## WORK TO BE COMPLETED
Every line in the data below from the one containing "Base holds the" down to the one containing "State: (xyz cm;", both included, must be retyped exactly; no other line is to appear.

*** RECORDS TO PROCESS Section Begins ***

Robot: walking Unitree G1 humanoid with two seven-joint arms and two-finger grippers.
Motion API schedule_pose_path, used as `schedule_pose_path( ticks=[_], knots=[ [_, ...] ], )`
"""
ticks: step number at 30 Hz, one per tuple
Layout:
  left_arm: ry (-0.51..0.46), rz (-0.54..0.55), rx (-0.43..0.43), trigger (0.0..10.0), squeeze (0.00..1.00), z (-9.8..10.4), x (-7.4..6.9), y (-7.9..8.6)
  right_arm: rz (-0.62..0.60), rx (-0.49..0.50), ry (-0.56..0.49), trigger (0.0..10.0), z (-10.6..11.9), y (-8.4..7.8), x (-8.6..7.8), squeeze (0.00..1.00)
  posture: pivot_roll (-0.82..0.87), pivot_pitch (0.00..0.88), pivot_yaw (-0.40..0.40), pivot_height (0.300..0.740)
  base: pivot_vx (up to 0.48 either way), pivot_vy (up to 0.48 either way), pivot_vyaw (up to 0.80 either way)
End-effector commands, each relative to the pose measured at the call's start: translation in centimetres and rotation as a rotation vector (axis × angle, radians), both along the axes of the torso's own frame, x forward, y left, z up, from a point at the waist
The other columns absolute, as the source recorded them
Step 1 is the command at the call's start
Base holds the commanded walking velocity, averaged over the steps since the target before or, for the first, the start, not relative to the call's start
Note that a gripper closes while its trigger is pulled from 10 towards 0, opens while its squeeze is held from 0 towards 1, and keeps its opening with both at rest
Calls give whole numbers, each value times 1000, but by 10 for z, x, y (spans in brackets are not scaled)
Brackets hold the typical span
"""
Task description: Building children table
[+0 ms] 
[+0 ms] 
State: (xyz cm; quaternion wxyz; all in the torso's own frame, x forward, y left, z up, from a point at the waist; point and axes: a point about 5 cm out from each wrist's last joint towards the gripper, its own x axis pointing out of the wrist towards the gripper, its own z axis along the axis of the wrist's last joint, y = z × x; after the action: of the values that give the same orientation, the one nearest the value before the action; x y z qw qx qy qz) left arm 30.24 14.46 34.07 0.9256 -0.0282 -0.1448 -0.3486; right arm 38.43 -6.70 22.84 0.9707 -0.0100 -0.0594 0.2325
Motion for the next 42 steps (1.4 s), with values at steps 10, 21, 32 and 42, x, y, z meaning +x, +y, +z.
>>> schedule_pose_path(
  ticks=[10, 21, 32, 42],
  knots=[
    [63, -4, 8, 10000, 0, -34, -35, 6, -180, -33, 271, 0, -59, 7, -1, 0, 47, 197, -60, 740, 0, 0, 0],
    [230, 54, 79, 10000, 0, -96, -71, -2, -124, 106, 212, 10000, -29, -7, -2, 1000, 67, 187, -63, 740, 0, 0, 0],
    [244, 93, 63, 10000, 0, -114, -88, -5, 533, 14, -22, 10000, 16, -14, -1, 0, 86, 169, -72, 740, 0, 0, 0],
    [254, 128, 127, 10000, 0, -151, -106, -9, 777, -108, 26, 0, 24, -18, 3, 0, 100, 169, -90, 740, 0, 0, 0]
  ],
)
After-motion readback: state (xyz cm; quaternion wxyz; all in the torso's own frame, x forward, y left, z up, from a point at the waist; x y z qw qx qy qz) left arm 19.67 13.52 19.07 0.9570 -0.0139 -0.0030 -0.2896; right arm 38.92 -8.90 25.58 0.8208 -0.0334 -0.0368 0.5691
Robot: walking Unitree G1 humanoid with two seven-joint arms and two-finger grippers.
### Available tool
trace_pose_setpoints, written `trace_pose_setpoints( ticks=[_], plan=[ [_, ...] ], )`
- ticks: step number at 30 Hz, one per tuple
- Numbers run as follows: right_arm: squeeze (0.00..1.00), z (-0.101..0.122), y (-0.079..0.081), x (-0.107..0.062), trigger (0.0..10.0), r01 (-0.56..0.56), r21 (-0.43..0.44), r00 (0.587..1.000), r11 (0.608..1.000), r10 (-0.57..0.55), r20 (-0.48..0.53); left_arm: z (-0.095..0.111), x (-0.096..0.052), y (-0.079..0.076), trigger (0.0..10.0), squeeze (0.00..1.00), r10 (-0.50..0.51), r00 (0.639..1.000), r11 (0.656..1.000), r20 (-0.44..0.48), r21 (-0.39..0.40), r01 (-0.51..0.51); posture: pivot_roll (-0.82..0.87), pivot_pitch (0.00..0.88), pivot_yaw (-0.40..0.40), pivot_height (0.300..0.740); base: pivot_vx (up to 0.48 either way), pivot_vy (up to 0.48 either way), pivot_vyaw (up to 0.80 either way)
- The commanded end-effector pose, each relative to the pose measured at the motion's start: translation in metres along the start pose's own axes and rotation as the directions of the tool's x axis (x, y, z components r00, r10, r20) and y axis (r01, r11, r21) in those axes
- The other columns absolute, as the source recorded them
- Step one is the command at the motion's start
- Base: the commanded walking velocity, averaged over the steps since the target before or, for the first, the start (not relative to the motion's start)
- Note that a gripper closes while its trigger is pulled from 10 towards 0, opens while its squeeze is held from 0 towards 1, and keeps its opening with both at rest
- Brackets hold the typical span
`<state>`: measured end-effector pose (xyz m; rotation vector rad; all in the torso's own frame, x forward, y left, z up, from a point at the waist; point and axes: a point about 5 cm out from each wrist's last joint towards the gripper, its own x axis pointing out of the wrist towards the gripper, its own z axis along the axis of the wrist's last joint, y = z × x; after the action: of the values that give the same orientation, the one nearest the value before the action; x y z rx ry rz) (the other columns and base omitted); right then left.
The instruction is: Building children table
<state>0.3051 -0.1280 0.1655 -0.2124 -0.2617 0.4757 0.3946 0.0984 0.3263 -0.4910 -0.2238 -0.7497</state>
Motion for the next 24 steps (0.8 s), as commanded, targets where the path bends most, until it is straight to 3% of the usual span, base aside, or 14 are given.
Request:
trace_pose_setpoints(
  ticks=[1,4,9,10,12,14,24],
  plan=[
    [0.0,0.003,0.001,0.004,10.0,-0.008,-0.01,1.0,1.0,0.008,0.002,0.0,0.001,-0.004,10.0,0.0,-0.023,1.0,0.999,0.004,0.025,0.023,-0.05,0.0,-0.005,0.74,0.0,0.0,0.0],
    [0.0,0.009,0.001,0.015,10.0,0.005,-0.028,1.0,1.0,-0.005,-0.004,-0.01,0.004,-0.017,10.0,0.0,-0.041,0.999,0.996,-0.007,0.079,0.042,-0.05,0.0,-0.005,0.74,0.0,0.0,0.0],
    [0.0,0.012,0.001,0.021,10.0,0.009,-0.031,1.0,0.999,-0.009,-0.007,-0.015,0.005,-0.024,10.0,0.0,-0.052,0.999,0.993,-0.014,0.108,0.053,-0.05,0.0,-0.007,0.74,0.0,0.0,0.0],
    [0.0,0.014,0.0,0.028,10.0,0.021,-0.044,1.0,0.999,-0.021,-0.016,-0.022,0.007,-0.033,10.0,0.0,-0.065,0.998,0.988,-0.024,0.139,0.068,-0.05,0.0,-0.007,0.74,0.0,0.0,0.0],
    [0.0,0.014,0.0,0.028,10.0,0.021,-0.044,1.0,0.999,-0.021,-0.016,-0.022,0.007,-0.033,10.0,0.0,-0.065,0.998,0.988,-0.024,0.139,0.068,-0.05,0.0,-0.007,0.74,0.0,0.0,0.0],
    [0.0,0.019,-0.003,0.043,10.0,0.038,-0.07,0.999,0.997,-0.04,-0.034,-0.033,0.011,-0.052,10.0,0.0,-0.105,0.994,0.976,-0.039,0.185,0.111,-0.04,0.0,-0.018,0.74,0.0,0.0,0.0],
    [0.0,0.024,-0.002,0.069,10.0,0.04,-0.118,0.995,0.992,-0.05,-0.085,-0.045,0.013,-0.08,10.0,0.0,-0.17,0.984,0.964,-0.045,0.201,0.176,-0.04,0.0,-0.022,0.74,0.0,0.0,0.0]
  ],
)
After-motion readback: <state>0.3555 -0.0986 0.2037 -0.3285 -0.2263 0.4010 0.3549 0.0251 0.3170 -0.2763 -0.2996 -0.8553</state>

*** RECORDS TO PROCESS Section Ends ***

## RESPONSE TO THE EXERCISE
Base holds the commanded walking velocity, averaged over the steps since the target before or, for the first, the start, not relative to the call's start
Note that a gripper closes while its trigger is pulled from 10 towards 0, opens while its squeeze is held from 0 towards 1, and keeps its opening with both at rest
Calls give whole numbers, each value times 1000, but by 10 for z, x, y (spans in brackets are not scaled)
Brackets hold the typical span
"""
Task description: Building children table
[+0 ms] 
[+0 ms] 
State: (xyz cm; quaternion wxyz; all in the torso's own frame, x forward, y left, z up, from a point at the waist; point and axes: a point about 5 cm out from each wrist's last joint towards the gripper, its own x axis pointing out of the wrist towards the gripper, its own z axis along the axis of the wrist's last joint, y = z × x; after the action: of the values that give the same orientation, the one nearest the value before the action; x y z qw qx qy qz) left arm 30.24 14.46 34.07 0.9256 -0.0282 -0.1448 -0.3486; right arm 38.43 -6.70 22.84 0.9707 -0.0100 -0.0594 0.2325

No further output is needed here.